- Opening Delimiter -

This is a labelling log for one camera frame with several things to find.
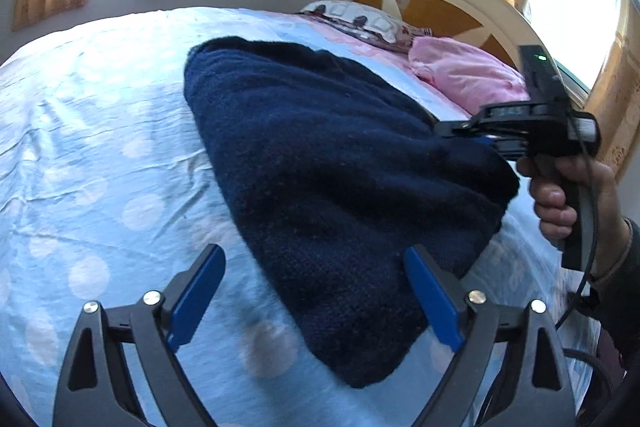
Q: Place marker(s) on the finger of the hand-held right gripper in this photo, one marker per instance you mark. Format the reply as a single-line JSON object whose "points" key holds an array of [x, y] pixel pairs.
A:
{"points": [[455, 128], [500, 148]]}

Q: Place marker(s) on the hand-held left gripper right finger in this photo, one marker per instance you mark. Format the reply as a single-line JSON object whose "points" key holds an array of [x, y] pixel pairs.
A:
{"points": [[435, 302]]}

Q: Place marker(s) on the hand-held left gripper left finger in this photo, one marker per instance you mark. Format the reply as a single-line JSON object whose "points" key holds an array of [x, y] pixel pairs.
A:
{"points": [[197, 297]]}

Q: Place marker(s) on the navy knitted striped sweater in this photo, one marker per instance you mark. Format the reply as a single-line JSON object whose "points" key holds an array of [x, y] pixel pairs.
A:
{"points": [[325, 182]]}

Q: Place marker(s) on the person's right forearm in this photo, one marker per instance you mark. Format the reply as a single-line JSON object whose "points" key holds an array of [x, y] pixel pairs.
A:
{"points": [[617, 287]]}

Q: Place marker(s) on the person's right hand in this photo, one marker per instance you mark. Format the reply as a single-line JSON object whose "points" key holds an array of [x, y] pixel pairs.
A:
{"points": [[600, 192]]}

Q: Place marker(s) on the pink pillow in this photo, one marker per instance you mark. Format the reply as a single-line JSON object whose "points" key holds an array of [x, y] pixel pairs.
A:
{"points": [[465, 72]]}

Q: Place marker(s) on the patterned white pillow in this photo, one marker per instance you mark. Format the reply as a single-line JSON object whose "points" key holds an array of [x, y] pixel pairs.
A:
{"points": [[360, 19]]}

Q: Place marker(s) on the dotted blue pink bed sheet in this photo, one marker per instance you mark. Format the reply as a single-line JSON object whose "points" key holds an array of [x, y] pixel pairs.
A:
{"points": [[110, 132]]}

- Closing Delimiter -

The expected answer is the whole listing above, copied exactly, with images excluded.

This is a labelling log for one camera frame with several things to find.
Q: Place marker(s) on the finger of the hand-held right gripper in this photo, one marker per instance you mark. Format the reply as a single-line JSON object whose "points" key holds an array of [x, y] pixel pairs.
A:
{"points": [[455, 128], [500, 148]]}

Q: Place marker(s) on the hand-held left gripper right finger in this photo, one marker per instance you mark. Format the reply as a single-line JSON object whose "points" key holds an array of [x, y] pixel pairs.
A:
{"points": [[435, 302]]}

Q: Place marker(s) on the hand-held left gripper left finger in this photo, one marker per instance you mark. Format the reply as a single-line JSON object whose "points" key holds an array of [x, y] pixel pairs.
A:
{"points": [[197, 297]]}

Q: Place marker(s) on the navy knitted striped sweater in this photo, one marker per instance you mark. Format the reply as a single-line JSON object whose "points" key holds an array of [x, y] pixel pairs.
A:
{"points": [[325, 182]]}

Q: Place marker(s) on the person's right forearm in this photo, one marker per instance you mark. Format the reply as a single-line JSON object whose "points" key holds an array of [x, y] pixel pairs.
A:
{"points": [[617, 287]]}

Q: Place marker(s) on the person's right hand in this photo, one marker per instance you mark. Format the reply as a single-line JSON object whose "points" key holds an array of [x, y] pixel pairs.
A:
{"points": [[600, 192]]}

Q: Place marker(s) on the pink pillow in this photo, one marker per instance you mark. Format the reply as a single-line JSON object whose "points" key holds an array of [x, y] pixel pairs.
A:
{"points": [[465, 72]]}

Q: Place marker(s) on the patterned white pillow in this photo, one marker per instance you mark. Format the reply as a single-line JSON object whose "points" key holds an array of [x, y] pixel pairs.
A:
{"points": [[360, 19]]}

Q: Place marker(s) on the dotted blue pink bed sheet in this photo, one marker per instance you mark. Format the reply as a single-line JSON object whose "points" key holds an array of [x, y] pixel pairs.
A:
{"points": [[110, 132]]}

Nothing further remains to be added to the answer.